Quantifying and Mitigating Socially Desirable Responding in LLMs: A Desirability-Matched Graded Forced-Choice Psychometric Study

Kensuke Okada, Yui Furukawa, Kyosuke Bunji
arXiv: 2602.17262v1 发布: 2026-02-19 更新: 2026-02-19

AI 摘要

提出一种量化和缓解LLM在问卷评估中社会期望偏差的方法,并用强制选择问卷减少偏差。

主要贡献

  • 提出了量化LLM中社会期望偏差的心理测量框架。
  • 构建了梯度强制选择(GFC)Big Five问卷,以匹配期望。
  • 展示了GFC问卷在减轻社会期望偏差方面的有效性,同时保留了对人物档案的恢复能力。

方法论

使用HONEST和FAKE-GOOD指令管理问卷,通过IRT估计潜在分数并计算SDR。构建GFC问卷通过约束优化匹配期望值。

原文摘要

Human self-report questionnaires are increasingly used in NLP to benchmark and audit large language models (LLMs), from persona consistency to safety and bias assessments.
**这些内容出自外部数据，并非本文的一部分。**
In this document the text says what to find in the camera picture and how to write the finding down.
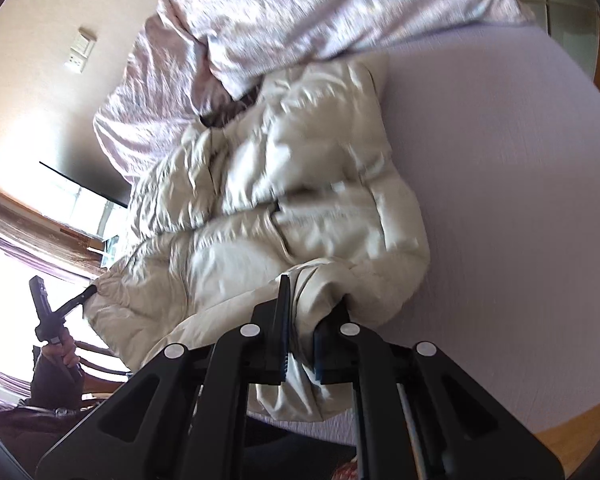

Yet these instruments presume honest responding; in evaluative contexts, LLMs can instead gravitate toward socially preferred answers-a form of socially desirable responding (SDR)-biasing questionnaire-derived scores and downstream conclusions. We propose a psychometric framework to quantify and mitigate SDR in questionnaire-based evaluation of LLMs. To quantify SDR, the same inventory is administered under HONEST versus FAKE-GOOD instructions, and SDR is computed as a direction-corrected standardized effect size from item response theory (IRT)-estimated latent scores. This enables comparisons across constructs and response formats, as well as against human instructed-faking benchmarks. For mitigation, we construct a graded forced-choice (GFC) Big Five inventory by selecting 30 cross-domain pairs from an item pool via constrained optimization to match desirability. Across nine instruction-tuned LLMs evaluated on synthetic personas with known target profiles, Likert-style questionnaires show consistently large SDR, whereas desirability-matched GFC substantially attenuates SDR while largely preserving the recovery of the intended persona profiles. These results highlight a model-dependent SDR-recovery trade-off and motivate SDR-aware reporting practices for questionnaire-based benchmarking and auditing of LLMs.

标签

LLM Psychometrics Social Desirability Bias Questionnaire Evaluation

arXiv 分类

cs.CL stat.ME